Skip the pictures and copy all the data that follows exactly.

====

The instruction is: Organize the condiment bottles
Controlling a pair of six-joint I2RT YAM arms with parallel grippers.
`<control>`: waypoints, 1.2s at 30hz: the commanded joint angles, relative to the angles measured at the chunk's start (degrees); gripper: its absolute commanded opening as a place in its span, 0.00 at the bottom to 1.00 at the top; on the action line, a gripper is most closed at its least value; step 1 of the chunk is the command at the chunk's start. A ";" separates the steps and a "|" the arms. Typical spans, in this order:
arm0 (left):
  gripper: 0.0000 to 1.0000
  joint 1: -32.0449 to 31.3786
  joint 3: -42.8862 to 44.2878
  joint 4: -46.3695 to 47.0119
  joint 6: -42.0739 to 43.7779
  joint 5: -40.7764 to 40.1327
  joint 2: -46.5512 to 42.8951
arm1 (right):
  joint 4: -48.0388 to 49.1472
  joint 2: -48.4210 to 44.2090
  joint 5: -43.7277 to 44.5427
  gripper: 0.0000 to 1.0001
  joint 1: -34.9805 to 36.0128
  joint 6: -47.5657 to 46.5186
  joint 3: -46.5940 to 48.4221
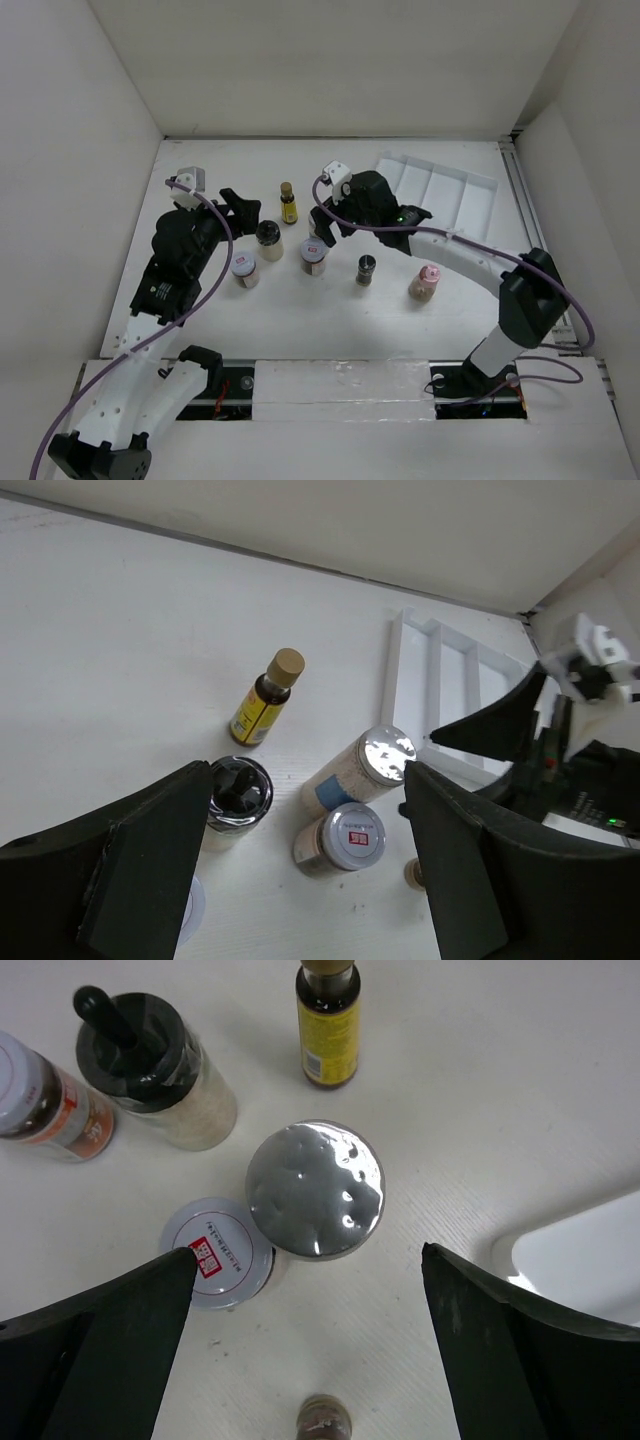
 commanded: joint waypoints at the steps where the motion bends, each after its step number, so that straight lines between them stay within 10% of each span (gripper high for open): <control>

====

**Completed exercise:**
The instruction is: Organize the condiment bottles
Controlling a pair of six-joint I2RT YAM arms with parallel grippers.
`<control>`: waypoints, 1.2s at 30hz: the commanded joint angles, relative to the angles measured at the chunk's start (degrees); gripper: its absolute commanded opening as a place in its span, 0.00 at the bottom to 1.00 at the top; on the action line, a gripper is most closed at its least value; step 1 of the chunk is the command at the chunk's start. A ";" separates the steps and a "|" the arms. Typical spans, in this order:
arm0 (left):
  gripper: 0.0000 to 1.0000
  joint 1: -32.0449 to 31.3786
  joint 3: -42.8862 to 44.2878
  joint 4: -46.3695 to 47.0119
  joint 6: -42.0739 to 43.7779
  joint 5: -40.7764 to 40.1327
  joint 2: -46.5512 to 42.8951
arm1 (right):
  joint 4: -48.0388 to 49.1472
  joint 2: -48.4210 to 44.2090
  joint 5: -43.7277 to 44.5427
  gripper: 0.0000 to 1.0001
  joint 1: -34.9805 to 36.0128
  joint 6: -47.5657 to 46.5186
  joint 3: -46.5940 to 48.4221
 commanded: joint waypoints at the steps where the motion bends, each after its step number, so that straight lines between them stay within 10% of each span (gripper high for open): <control>

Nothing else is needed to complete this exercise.